[R-sig-ME] How to use nlmer on a dataset with multiple fixed and random effects
Ben Bolker
bbolker at gmail.com
Wed May 9 23:07:13 CEST 2012
Lauren Hooton <lauren.hooton at ...> writes:
>
> Hello,
>
> I am trying to model the effect of weather variables on bat activity
> (passes/hour) over three years and multiple geographic locations.
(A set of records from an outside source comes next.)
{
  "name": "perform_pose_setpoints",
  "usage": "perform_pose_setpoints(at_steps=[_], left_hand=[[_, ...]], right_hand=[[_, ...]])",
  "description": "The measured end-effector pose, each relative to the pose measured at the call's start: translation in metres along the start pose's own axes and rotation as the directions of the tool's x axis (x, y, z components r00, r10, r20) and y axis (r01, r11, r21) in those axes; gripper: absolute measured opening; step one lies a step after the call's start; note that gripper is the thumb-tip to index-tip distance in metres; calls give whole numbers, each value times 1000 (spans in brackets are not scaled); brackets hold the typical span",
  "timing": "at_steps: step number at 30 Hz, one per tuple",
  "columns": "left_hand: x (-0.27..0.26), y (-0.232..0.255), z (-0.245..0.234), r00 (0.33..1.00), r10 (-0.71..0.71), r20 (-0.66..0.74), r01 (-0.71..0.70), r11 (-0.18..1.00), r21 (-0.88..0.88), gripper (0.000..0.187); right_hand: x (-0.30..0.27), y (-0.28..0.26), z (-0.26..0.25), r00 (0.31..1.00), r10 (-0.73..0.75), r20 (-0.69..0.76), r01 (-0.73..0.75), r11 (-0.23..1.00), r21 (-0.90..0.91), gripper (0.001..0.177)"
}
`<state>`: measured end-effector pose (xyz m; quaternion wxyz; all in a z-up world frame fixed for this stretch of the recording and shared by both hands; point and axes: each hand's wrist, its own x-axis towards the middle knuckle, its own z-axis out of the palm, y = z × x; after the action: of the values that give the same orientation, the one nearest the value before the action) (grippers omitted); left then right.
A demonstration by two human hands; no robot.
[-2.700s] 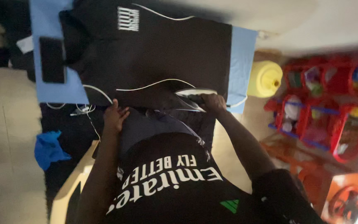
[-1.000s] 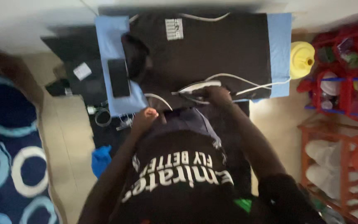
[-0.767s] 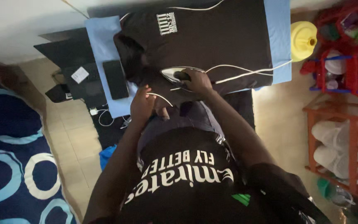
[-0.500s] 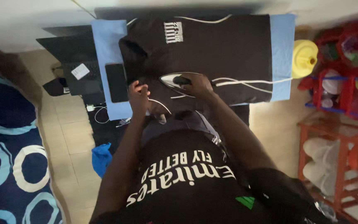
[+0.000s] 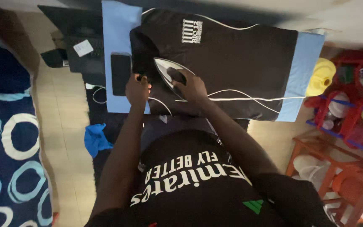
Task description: The person irons a black shirt with a white design and then folds it on an ironing board.
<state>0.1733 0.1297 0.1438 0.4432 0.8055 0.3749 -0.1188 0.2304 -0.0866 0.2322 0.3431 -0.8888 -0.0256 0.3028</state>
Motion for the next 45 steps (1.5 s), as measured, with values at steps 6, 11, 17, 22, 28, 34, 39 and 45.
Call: perform_pose_setpoints(at_steps=[6,11,17,22,28,34,39,45], left_hand=[[-24,2,0,979,186,-87,-166,966,199,45],[-53,-12,-9,604,791,-95,-650,559,515,41],[-78,-11,-19,857,485,172,-515,799,312,59],[-75,-30,-16,798,596,91,-594,752,285,65],[-66,-45,-19,845,500,191,-535,792,294,59],[-59,-46,-21,812,537,229,-583,723,371,59],[-55,-53,-18,807,533,255,-591,710,383,60],[-43,-55,-15,815,492,307,-579,650,493,65]], right_hand=[[26,-16,30,982,-167,91,177,978,-113,52],[41,-17,36,994,-88,61,95,987,-133,50],[39,-23,24,986,-162,28,164,974,-156,49],[19,-40,30,994,-54,95,60,996,-61,48],[1,-51,47,988,-107,109,117,989,-88,42],[15,-46,41,984,5,178,6,998,-65,45],[27,-33,48,990,-18,139,46,978,-203,47],[22,-17,36,932,-324,165,349,923,-161,47]])
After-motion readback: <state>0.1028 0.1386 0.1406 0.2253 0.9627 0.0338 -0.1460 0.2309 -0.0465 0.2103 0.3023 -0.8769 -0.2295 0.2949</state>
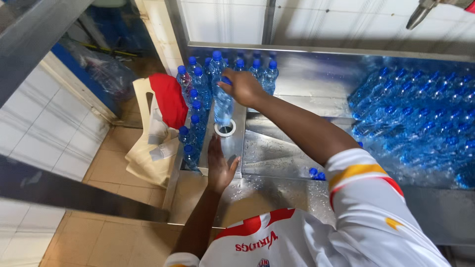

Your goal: The person repeatedly picks up plastic water bottles from a metal table and wraps them in clear plastic film. They then place the wrapped bottles into a cardboard box.

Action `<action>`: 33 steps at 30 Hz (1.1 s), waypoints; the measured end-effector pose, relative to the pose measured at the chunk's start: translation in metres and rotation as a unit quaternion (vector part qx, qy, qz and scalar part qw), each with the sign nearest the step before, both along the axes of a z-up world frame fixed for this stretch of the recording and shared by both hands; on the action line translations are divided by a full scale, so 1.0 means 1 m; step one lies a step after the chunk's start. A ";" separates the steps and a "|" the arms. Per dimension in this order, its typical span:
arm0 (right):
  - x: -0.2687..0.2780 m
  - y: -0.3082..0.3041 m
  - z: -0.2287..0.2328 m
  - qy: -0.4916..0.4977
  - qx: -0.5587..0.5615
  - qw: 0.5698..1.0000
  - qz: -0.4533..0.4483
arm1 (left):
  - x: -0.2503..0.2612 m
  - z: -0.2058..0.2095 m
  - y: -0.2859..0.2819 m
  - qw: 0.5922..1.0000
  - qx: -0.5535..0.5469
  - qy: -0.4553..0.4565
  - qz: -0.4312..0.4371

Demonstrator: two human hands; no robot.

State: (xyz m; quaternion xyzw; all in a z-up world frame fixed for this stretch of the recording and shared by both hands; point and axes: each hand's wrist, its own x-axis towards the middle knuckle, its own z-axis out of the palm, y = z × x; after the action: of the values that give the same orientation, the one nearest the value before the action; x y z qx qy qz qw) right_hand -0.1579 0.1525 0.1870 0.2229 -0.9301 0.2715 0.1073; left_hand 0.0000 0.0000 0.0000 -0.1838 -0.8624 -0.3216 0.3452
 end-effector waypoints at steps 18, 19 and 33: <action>0.047 0.118 -0.161 -0.098 0.196 0.949 -0.227 | 0.007 -0.036 -0.037 0.986 0.058 -0.105 -0.116; 0.071 0.153 -0.195 -0.094 0.197 0.944 -0.247 | 0.005 -0.032 -0.028 0.984 0.059 -0.099 -0.136; 0.226 0.358 -0.244 -0.229 -0.470 0.702 -0.482 | 0.005 -0.018 0.171 0.951 -0.017 -0.092 -0.295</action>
State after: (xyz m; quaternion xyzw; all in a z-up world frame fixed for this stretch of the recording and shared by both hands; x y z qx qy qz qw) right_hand 0.0685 0.5106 -0.0568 -0.4048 -0.6578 0.6276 0.0981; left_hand 0.0054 0.1706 -0.0180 -0.4061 -0.8028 -0.4096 0.1511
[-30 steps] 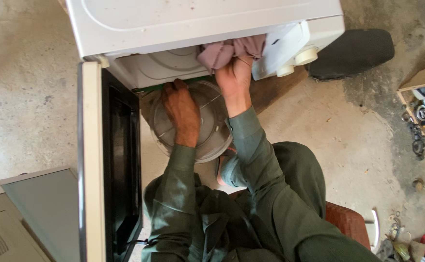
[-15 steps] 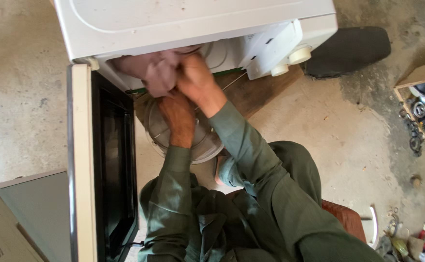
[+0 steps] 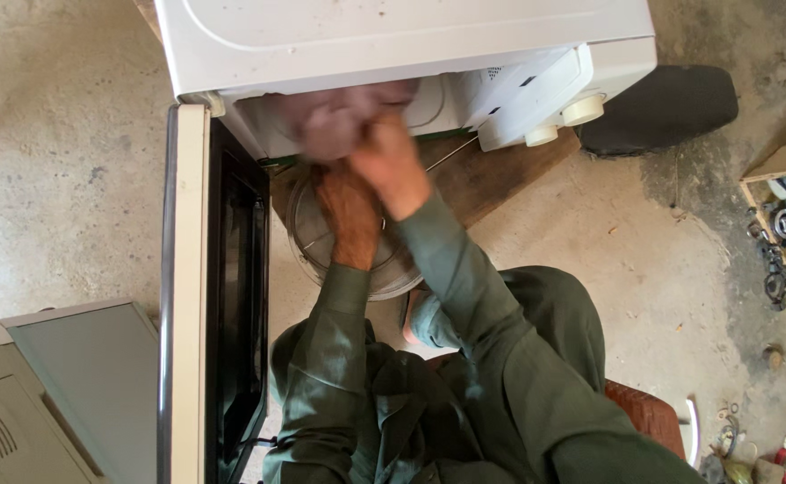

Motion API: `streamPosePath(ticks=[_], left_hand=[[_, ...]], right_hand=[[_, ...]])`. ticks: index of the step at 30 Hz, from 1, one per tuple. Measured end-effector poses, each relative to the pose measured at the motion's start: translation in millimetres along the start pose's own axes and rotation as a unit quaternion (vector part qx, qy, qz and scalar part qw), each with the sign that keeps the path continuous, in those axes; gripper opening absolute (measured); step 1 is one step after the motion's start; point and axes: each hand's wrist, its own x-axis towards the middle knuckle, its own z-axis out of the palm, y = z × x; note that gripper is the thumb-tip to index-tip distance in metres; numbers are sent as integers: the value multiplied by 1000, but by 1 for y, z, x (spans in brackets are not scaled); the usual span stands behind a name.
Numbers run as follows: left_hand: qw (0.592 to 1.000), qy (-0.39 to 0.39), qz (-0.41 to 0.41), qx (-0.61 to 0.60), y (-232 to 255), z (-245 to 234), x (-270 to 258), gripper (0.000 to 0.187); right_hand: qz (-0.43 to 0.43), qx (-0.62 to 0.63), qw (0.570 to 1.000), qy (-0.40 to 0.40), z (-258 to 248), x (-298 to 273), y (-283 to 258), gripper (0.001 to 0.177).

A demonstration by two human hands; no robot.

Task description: The person wipes the interior of a white microwave with a cloth, focusing on the control panel, door frame, and glass turntable. The microwave door remains open throughout the sequence.

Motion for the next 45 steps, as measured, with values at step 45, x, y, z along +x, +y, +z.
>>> streamPosePath(ticks=[45], left_hand=[[999, -1, -27, -24, 21, -31, 9, 25]], right_hand=[[36, -920, 358, -156, 51, 72, -9, 36]])
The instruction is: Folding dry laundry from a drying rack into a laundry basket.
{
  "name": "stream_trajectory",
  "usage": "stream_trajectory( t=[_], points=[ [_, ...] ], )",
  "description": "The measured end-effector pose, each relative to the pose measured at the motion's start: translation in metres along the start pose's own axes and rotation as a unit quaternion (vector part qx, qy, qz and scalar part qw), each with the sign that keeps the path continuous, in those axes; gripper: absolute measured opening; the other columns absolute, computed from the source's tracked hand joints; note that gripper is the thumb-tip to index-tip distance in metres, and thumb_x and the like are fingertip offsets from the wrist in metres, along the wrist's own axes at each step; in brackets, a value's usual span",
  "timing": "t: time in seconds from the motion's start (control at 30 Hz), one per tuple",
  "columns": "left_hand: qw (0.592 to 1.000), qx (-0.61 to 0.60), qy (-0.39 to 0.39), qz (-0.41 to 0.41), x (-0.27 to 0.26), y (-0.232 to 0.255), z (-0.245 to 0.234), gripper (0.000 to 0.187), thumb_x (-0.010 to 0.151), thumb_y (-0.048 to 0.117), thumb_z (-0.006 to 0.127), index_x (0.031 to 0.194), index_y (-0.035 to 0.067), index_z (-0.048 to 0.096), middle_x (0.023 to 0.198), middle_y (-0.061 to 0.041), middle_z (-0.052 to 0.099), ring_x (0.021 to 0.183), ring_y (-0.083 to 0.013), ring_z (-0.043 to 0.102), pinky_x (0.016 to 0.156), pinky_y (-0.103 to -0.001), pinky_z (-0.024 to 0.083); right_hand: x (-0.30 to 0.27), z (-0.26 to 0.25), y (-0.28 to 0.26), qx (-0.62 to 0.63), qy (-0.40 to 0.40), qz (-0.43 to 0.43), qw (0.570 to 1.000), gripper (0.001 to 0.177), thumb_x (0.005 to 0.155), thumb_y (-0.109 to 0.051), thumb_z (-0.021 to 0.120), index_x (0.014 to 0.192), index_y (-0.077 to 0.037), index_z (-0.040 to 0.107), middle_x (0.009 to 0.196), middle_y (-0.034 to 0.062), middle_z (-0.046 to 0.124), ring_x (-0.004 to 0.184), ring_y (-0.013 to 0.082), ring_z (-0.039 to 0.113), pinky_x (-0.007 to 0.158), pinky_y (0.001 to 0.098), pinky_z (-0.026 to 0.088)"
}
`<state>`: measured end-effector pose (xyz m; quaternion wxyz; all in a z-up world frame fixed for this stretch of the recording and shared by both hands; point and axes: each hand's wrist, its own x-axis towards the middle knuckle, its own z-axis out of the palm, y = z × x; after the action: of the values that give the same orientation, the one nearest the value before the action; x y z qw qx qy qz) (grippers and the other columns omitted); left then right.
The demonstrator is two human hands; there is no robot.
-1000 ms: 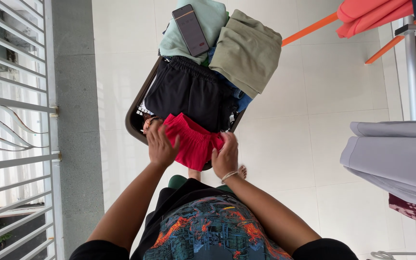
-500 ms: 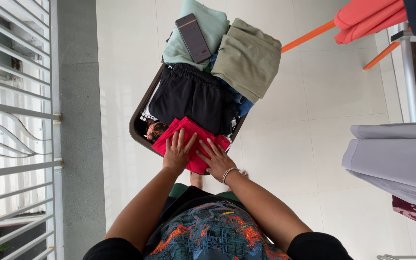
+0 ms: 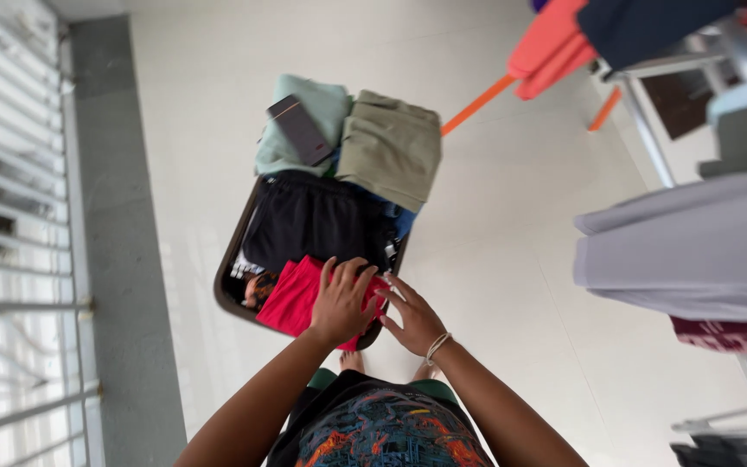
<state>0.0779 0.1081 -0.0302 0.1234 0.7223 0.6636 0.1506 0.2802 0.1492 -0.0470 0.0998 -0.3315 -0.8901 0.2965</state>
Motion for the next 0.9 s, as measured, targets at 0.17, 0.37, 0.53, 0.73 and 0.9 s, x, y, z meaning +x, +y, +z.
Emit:
stream_trajectory(
  t=[0.17,0.37,0.53,0.73,0.9],
  points=[
    [0.972,-0.093,0.067,0.207,0.069,0.062,-0.027,0.031,0.090,0.022,0.068,0.119,0.011,0.068,0.121,-0.005,0.065,0.122,-0.0236,0.059,0.122,-0.054,0.025,-0.035,-0.076,0.005,0.047,0.118,0.155,0.980,0.047,0.091,-0.022,0.070,0.136,-0.012,0.059,0.157,0.0101,0.042,0.142,0.0295,0.043,0.113,0.0428,0.041],
    [0.920,-0.160,0.116,0.337,0.113,0.156,-0.073,0.012,0.090,0.015,0.071,0.102,0.012,0.071,0.104,-0.001,0.071,0.103,-0.0210,0.067,0.115,-0.053,0.034,-0.099,-0.182,-0.016,0.061,0.292,0.230,0.926,0.036,0.092,-0.019,0.071,0.126,-0.010,0.065,0.128,0.0063,0.069,0.108,0.0217,0.071,0.090,0.0356,0.058],
    [0.880,-0.210,0.103,0.414,0.141,0.234,-0.076,0.011,0.087,0.010,0.073,0.098,0.013,0.070,0.101,-0.001,0.073,0.094,-0.0202,0.069,0.110,-0.049,0.038,-0.167,-0.249,-0.024,0.001,0.409,0.188,0.893,0.032,0.094,-0.017,0.073,0.124,-0.007,0.066,0.115,0.0098,0.073,0.095,0.0207,0.074,0.082,0.0331,0.061],
    [0.849,-0.220,0.092,0.471,0.154,0.313,-0.076,0.010,0.089,0.010,0.072,0.098,0.013,0.070,0.101,0.001,0.073,0.091,-0.0175,0.069,0.111,-0.048,0.039,-0.235,-0.296,-0.027,-0.063,0.458,0.194,0.865,0.031,0.094,-0.017,0.073,0.121,-0.006,0.067,0.114,0.0095,0.074,0.095,0.0210,0.074,0.081,0.0323,0.061],
    [0.826,-0.203,0.126,0.510,0.184,0.358,-0.097,0.017,0.085,0.010,0.074,0.101,0.012,0.070,0.104,-0.001,0.071,0.094,-0.0193,0.068,0.111,-0.049,0.038,-0.251,-0.331,-0.019,-0.047,0.475,0.205,0.855,0.030,0.092,-0.017,0.073,0.120,-0.006,0.068,0.111,0.0078,0.075,0.096,0.0205,0.075,0.083,0.0325,0.060]
  ],
)
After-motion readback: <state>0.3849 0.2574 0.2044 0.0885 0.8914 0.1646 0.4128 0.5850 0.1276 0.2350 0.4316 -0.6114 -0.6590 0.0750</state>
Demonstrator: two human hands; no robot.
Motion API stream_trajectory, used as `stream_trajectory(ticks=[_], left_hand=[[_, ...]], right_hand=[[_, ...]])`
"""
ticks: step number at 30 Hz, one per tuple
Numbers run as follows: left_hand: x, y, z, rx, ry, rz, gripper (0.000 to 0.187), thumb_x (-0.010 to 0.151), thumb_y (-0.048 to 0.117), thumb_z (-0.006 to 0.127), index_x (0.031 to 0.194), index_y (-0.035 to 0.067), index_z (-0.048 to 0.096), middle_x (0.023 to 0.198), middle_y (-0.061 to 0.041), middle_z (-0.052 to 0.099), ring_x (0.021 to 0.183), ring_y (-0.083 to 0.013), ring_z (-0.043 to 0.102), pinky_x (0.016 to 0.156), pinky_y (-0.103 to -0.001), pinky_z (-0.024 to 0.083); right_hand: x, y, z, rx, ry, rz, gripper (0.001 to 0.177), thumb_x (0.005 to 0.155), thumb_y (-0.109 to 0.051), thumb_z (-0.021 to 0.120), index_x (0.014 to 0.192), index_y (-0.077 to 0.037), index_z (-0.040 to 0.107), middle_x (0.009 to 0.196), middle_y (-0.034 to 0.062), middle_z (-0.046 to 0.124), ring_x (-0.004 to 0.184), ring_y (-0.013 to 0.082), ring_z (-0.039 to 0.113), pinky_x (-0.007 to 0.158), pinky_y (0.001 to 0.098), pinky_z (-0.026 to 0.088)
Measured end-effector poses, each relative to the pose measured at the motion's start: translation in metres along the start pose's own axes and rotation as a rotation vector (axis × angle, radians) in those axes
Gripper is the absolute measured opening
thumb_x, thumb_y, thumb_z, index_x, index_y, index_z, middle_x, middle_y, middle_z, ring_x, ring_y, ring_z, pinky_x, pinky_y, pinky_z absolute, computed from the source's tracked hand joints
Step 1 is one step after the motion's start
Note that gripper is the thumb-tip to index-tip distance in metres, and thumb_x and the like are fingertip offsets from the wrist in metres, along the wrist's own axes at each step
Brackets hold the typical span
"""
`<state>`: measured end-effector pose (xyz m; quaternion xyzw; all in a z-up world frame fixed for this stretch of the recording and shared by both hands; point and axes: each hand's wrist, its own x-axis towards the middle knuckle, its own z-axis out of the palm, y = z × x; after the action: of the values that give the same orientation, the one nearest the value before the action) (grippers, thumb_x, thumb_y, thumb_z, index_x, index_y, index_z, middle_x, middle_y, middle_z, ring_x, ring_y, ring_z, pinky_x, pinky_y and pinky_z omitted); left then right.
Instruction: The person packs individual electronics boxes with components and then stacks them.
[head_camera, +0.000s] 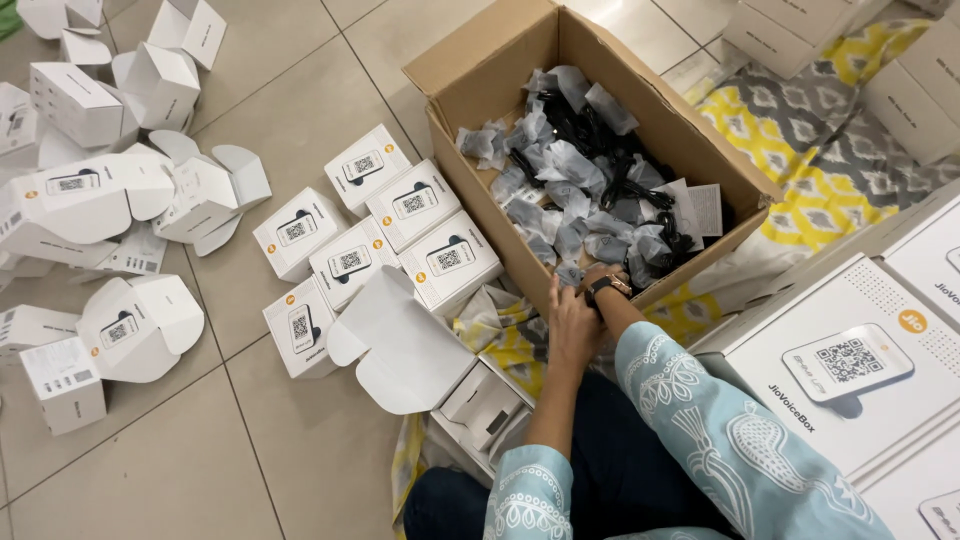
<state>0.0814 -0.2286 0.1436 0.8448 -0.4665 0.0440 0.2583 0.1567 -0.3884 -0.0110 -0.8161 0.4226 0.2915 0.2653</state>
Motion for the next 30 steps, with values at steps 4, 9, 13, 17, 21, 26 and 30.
stream_trajectory(ticks=[4, 9, 13, 17, 21, 26, 30], left_hand=[[0.001, 0.001, -0.005, -0.022, -0.011, 0.009, 0.036, 0.071, 0.032, 0.086, 0.097, 0.008, 0.079, 0.094, -0.009, 0.070, 0.104, -0.0326, 0.060, 0.125, -0.061, 0.020], [0.003, 0.005, -0.010, 0.000, -0.063, -0.014, 0.033, 0.070, 0.034, 0.087, 0.087, 0.006, 0.080, 0.096, -0.012, 0.070, 0.109, -0.0326, 0.060, 0.126, -0.059, 0.021], [0.007, 0.003, -0.004, 0.036, -0.074, -0.009, 0.033, 0.067, 0.036, 0.085, 0.082, 0.008, 0.080, 0.103, -0.013, 0.069, 0.114, -0.0329, 0.058, 0.125, -0.059, 0.020], [-0.003, 0.001, 0.004, 0.079, 0.016, 0.016, 0.026, 0.070, 0.034, 0.082, 0.082, 0.012, 0.081, 0.110, -0.013, 0.068, 0.119, -0.0332, 0.056, 0.124, -0.059, 0.019], [-0.003, 0.000, 0.006, 0.090, 0.038, 0.027, 0.023, 0.075, 0.033, 0.082, 0.081, 0.012, 0.080, 0.109, -0.012, 0.068, 0.122, -0.0336, 0.056, 0.125, -0.058, 0.019], [0.002, 0.004, -0.006, 0.076, -0.124, -0.040, 0.035, 0.069, 0.037, 0.088, 0.077, 0.005, 0.079, 0.101, -0.011, 0.066, 0.114, -0.0325, 0.057, 0.127, -0.056, 0.019], [0.003, 0.001, -0.002, 0.091, -0.138, -0.043, 0.036, 0.071, 0.039, 0.090, 0.077, 0.005, 0.079, 0.095, -0.011, 0.064, 0.110, -0.0320, 0.057, 0.127, -0.056, 0.019]], right_hand=[[-0.009, 0.005, -0.004, 0.079, -0.009, -0.029, 0.103, 0.073, -0.075, 0.078, 0.144, -0.003, 0.058, 0.148, 0.0214, 0.058, 0.133, 0.0356, 0.059, 0.108, 0.0446, 0.050], [0.065, 0.021, 0.031, 0.478, -0.006, -0.110, 0.090, 0.082, -0.074, 0.061, 0.136, -0.002, 0.068, 0.138, 0.0238, 0.068, 0.123, 0.0337, 0.066, 0.102, 0.0433, 0.052], [-0.011, -0.010, -0.032, 1.448, -0.158, -0.119, 0.092, 0.080, -0.076, 0.060, 0.146, -0.014, 0.050, 0.136, 0.0116, 0.055, 0.124, 0.0342, 0.055, 0.095, 0.0548, 0.049], [-0.073, -0.041, -0.077, 1.637, -0.233, -0.281, 0.090, 0.074, -0.072, 0.074, 0.140, -0.013, 0.057, 0.124, 0.0075, 0.063, 0.116, 0.0319, 0.061, 0.094, 0.0563, 0.053], [0.012, -0.046, -0.065, 1.185, 0.242, -0.035, 0.085, 0.065, -0.053, 0.089, 0.124, 0.002, 0.061, 0.124, 0.0126, 0.064, 0.111, 0.0335, 0.073, 0.083, 0.0561, 0.063], [-0.028, -0.024, -0.116, 0.179, 0.617, -0.020, 0.057, 0.079, -0.050, 0.082, 0.116, -0.008, 0.076, 0.164, 0.0208, 0.027, 0.155, 0.0395, 0.015, 0.119, 0.0609, 0.026], [0.026, 0.015, -0.124, -0.059, 0.459, 0.059, 0.059, 0.083, -0.056, 0.078, 0.120, -0.010, 0.077, 0.172, 0.0188, 0.006, 0.158, 0.0394, 0.000, 0.121, 0.0614, 0.013]])
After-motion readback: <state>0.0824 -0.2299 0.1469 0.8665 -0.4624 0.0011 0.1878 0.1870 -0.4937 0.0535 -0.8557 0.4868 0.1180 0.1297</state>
> Specifically, the effects are:
>
> Fixed = temperature, wind speed, wind direction, pressure,
> precipitation, relative humidity
> Random = year, week, detector, hour
> (Within each year there were multiple detectors recording bat
> activity, and these detectors (locations) changed each year).
>
> I started out using glmer() in lme4, with the following code:
> LACI.model.8 <-
> glmer(LACI~AvgTemp+AvgSpeed+AvgDirection+Pressure+
> Precip+RH+(1|year)+(1|weeks_July1)+(1|detector)+(1|GMT_hour),
> data=allbatwxstd, family=poisson)
A quick question: can you use a quadratic function of one or
more of your continuous predictors in your model? That is nonlinear
in terms of the original predictor, but it is still a linear *model*
(i.e. it is linear in terms of the parameters of the model). You can
use either (e.g.) Pressure + I(Pressure^2), or (more numerically
stable and statistically sounder but possibly harder to interpret)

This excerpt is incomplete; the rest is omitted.